* **Problem statement**: Begin with the line where "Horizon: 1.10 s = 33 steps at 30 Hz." appears. Set down that line and the rest of the records below it exactly as given.

* **Input**:

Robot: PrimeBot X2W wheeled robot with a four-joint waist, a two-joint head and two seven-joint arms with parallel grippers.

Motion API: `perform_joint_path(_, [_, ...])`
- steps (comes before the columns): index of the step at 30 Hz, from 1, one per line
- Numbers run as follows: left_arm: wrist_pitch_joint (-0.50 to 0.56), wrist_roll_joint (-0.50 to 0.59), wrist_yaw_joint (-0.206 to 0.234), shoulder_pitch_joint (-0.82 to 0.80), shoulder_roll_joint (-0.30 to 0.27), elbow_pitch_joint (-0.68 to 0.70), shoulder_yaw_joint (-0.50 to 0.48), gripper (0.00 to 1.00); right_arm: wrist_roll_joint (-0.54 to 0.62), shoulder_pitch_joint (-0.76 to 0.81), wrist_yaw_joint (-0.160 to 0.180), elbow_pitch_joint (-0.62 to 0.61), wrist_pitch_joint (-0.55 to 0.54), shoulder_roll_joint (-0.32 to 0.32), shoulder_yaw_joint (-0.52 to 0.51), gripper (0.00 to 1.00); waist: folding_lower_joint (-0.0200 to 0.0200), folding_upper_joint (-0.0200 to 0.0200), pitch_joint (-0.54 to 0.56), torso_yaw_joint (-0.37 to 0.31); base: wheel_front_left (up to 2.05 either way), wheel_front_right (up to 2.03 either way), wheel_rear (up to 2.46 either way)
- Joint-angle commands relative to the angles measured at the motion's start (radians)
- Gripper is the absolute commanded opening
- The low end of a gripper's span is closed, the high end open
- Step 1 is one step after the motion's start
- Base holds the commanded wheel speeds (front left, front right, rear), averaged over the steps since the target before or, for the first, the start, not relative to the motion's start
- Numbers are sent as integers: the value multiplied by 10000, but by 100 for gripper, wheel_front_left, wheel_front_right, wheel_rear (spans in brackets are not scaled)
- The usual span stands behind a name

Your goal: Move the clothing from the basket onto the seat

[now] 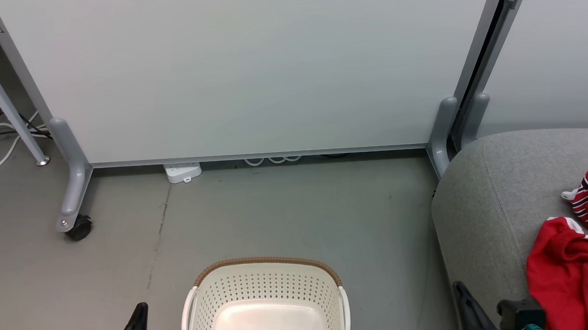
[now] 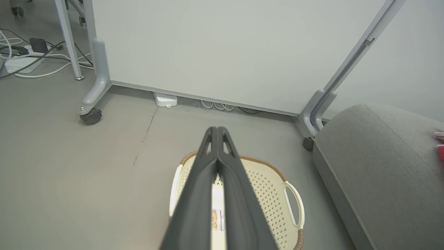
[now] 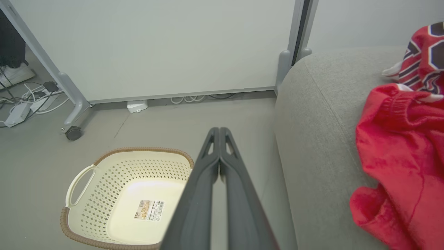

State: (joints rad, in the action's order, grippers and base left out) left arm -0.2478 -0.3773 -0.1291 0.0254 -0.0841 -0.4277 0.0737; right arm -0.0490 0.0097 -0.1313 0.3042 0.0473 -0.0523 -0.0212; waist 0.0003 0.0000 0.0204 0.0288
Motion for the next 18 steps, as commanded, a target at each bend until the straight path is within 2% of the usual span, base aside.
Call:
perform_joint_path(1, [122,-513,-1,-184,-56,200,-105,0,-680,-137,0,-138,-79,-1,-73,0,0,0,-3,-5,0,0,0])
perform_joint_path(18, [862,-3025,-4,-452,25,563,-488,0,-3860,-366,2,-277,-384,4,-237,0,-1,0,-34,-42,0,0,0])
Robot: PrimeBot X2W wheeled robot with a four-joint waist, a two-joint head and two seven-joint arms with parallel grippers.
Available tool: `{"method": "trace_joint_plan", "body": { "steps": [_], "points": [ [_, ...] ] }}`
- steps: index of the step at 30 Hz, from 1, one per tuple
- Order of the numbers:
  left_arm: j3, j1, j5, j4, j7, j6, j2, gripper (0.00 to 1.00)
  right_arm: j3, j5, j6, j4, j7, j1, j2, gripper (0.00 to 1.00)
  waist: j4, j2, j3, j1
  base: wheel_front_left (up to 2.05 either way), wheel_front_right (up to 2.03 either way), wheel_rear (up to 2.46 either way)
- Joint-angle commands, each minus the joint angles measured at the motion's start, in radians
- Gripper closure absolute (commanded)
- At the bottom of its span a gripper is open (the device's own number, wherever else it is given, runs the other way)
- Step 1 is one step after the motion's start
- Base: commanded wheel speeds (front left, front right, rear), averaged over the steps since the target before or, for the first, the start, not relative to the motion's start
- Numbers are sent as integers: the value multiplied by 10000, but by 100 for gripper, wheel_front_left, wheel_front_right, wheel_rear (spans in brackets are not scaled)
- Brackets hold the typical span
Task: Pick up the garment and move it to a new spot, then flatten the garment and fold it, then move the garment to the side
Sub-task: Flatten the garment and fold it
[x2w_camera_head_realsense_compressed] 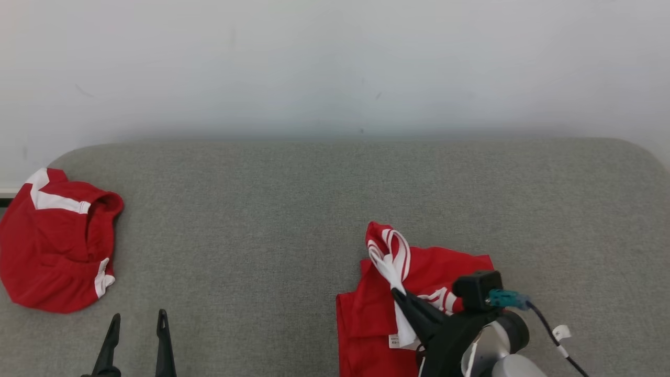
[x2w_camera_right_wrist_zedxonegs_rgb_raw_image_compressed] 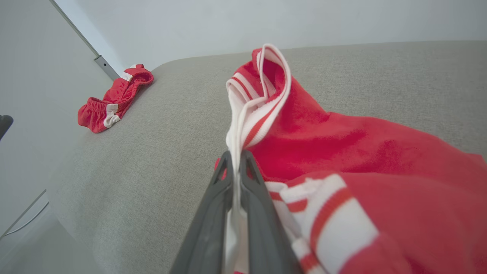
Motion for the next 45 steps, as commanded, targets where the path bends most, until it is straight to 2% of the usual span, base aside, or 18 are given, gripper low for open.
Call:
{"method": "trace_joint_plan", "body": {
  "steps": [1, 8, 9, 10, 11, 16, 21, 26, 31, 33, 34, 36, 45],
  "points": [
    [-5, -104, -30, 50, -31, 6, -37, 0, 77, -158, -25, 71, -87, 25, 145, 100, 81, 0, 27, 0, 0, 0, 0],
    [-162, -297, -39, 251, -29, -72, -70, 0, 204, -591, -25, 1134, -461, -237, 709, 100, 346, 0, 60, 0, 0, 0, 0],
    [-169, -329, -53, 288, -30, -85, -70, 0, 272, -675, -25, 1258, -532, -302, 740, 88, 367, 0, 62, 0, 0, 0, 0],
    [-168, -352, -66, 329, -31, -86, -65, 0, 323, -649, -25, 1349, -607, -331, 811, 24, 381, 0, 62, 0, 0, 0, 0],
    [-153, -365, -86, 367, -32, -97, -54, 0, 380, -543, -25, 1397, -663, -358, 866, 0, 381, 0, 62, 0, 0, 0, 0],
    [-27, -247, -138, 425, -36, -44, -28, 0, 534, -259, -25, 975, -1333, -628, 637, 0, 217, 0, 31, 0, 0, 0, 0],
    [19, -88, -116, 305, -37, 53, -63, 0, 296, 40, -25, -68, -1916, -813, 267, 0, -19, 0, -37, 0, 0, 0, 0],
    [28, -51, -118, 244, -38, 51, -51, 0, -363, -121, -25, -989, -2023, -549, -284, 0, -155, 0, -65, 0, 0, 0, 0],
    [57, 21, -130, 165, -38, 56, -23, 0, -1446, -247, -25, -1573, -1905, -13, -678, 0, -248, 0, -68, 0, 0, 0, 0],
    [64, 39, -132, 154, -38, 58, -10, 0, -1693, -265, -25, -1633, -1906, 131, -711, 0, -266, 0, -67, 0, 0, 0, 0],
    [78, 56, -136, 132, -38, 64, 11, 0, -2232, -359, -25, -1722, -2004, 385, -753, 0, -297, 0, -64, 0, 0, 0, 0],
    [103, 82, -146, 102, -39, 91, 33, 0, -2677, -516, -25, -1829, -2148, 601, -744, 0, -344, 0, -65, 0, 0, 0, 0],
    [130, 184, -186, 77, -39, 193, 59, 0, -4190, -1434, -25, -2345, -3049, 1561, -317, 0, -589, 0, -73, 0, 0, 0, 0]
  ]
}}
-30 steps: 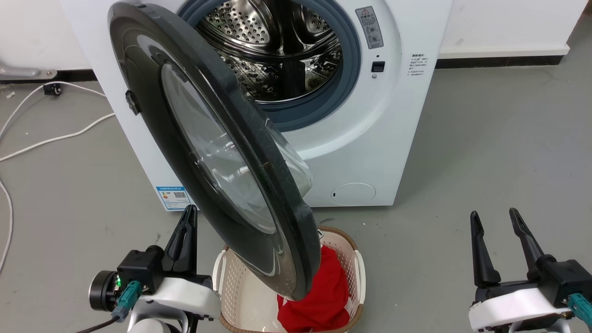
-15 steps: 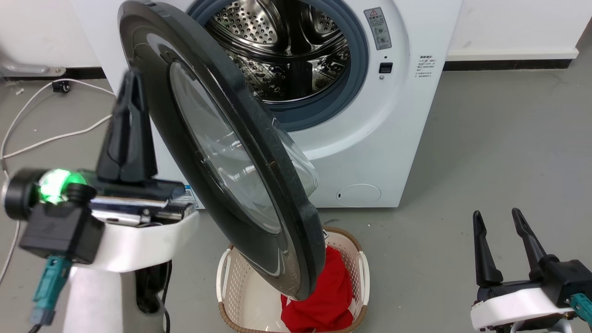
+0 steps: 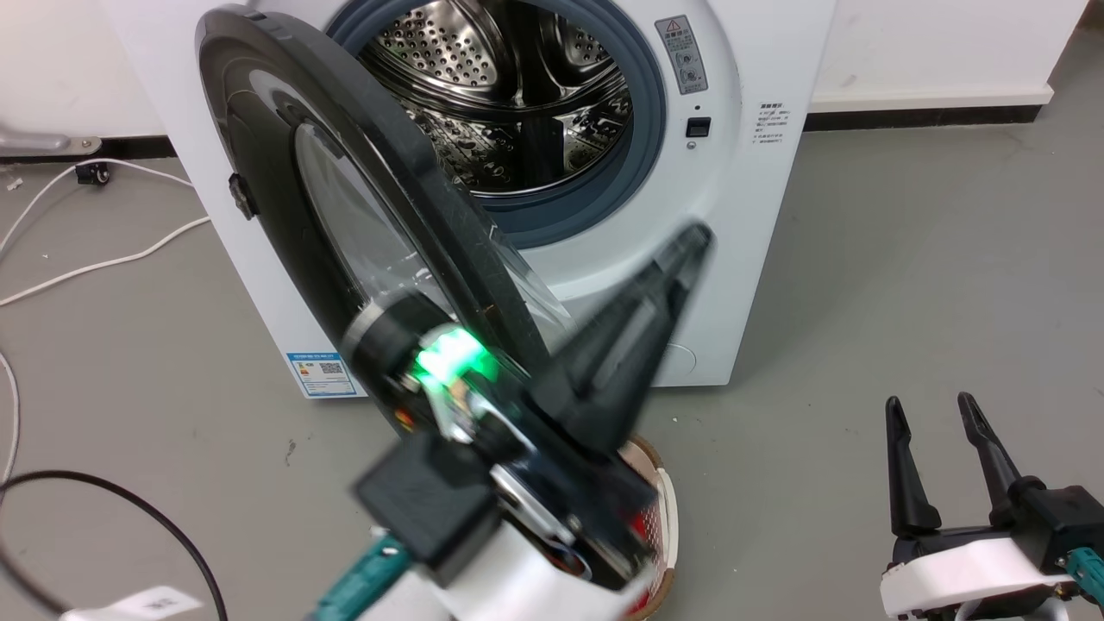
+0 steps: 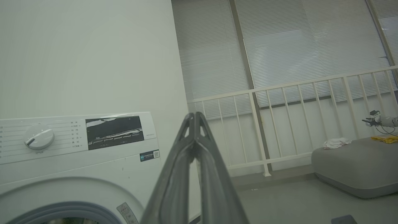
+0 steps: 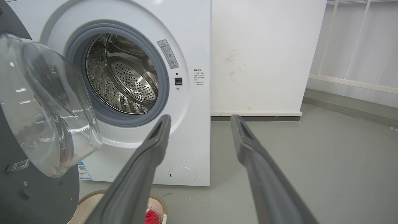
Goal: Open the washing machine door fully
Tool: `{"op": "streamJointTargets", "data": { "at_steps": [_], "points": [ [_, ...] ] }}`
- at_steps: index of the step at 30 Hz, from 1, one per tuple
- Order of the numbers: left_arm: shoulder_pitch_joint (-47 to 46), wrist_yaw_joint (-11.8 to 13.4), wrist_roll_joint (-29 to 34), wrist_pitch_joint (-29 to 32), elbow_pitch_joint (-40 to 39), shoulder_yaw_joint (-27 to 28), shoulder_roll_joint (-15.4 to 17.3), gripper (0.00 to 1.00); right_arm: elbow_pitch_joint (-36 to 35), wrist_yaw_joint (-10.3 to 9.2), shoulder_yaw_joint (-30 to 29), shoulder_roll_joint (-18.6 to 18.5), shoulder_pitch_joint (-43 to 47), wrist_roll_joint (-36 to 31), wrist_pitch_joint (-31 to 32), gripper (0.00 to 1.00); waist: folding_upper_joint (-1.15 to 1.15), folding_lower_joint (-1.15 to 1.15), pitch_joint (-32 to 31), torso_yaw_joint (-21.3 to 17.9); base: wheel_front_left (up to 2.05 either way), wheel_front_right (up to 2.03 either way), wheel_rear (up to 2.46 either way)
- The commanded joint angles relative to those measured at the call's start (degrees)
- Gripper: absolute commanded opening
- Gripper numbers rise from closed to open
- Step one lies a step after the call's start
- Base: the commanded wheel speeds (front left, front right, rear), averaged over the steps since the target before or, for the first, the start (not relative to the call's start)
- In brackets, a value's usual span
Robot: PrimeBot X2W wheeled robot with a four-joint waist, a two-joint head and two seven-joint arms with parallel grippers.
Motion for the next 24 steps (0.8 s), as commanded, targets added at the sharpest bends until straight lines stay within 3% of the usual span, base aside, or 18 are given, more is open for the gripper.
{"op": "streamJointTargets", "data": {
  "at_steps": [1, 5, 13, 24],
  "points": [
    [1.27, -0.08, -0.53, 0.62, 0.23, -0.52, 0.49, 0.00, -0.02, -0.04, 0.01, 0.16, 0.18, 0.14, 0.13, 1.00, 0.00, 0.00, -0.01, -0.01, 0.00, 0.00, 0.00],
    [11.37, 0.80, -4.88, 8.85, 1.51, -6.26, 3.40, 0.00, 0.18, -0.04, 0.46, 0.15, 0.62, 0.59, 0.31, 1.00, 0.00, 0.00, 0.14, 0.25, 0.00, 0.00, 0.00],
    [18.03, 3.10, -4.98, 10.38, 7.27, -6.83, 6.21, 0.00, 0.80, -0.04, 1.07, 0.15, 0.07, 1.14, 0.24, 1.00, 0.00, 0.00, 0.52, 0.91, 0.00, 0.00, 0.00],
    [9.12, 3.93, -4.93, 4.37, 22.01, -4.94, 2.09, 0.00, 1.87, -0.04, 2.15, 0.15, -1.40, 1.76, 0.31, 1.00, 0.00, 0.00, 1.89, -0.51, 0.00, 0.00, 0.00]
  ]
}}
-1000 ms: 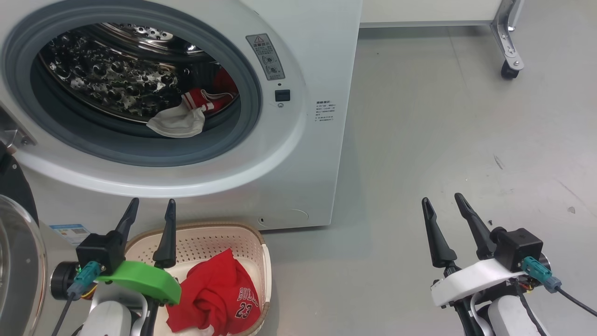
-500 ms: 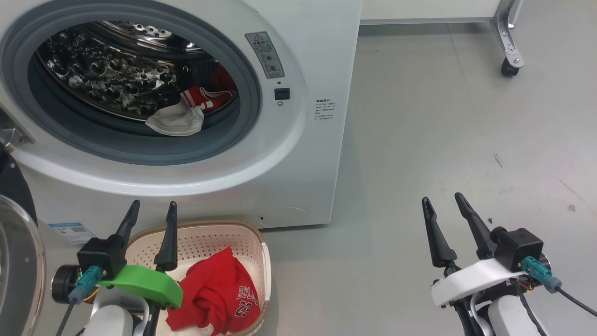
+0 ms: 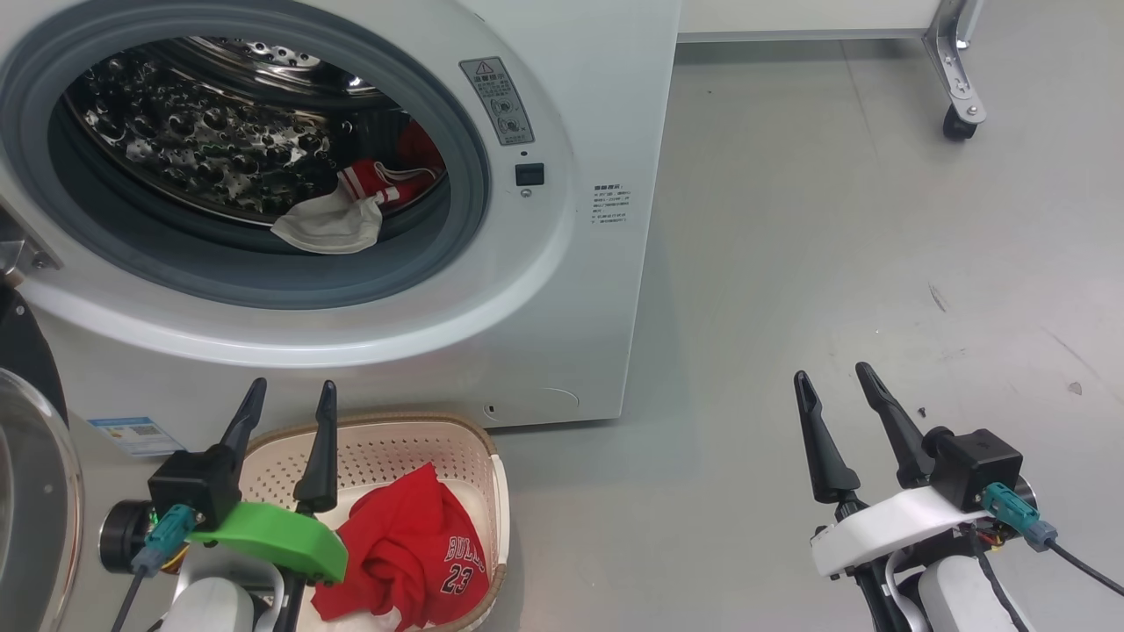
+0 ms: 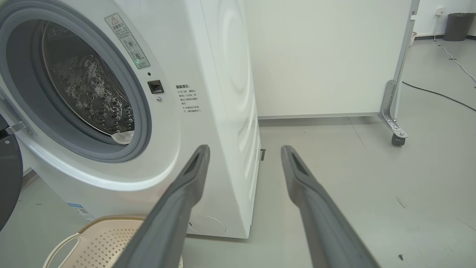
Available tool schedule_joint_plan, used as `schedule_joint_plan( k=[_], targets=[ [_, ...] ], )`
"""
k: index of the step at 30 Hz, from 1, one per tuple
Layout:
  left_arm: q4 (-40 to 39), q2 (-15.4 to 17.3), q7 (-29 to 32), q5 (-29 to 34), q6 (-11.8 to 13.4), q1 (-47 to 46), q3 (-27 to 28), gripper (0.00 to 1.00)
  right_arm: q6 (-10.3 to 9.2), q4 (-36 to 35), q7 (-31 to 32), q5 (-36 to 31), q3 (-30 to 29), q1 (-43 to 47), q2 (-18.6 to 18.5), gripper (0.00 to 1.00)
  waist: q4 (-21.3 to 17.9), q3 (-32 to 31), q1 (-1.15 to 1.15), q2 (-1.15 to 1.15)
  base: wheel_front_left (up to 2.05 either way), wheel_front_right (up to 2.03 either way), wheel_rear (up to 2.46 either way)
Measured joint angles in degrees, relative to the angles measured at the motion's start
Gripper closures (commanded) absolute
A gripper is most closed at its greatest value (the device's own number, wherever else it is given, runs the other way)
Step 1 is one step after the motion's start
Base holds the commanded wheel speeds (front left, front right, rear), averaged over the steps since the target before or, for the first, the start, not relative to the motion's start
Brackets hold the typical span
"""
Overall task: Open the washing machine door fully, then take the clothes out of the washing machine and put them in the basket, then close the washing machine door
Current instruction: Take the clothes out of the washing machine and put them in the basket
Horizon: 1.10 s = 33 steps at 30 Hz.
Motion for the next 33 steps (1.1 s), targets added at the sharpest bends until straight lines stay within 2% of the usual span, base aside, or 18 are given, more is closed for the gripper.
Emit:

* **Response**:
Horizon: 1.10 s = 33 steps at 30 Hz.
Motion for the next 33 steps (1.1 s), targets added at the sharpest bends until straight lines stay within 2% of the usual span, base aside, or 18 are given, more is closed for the gripper.
Emit:

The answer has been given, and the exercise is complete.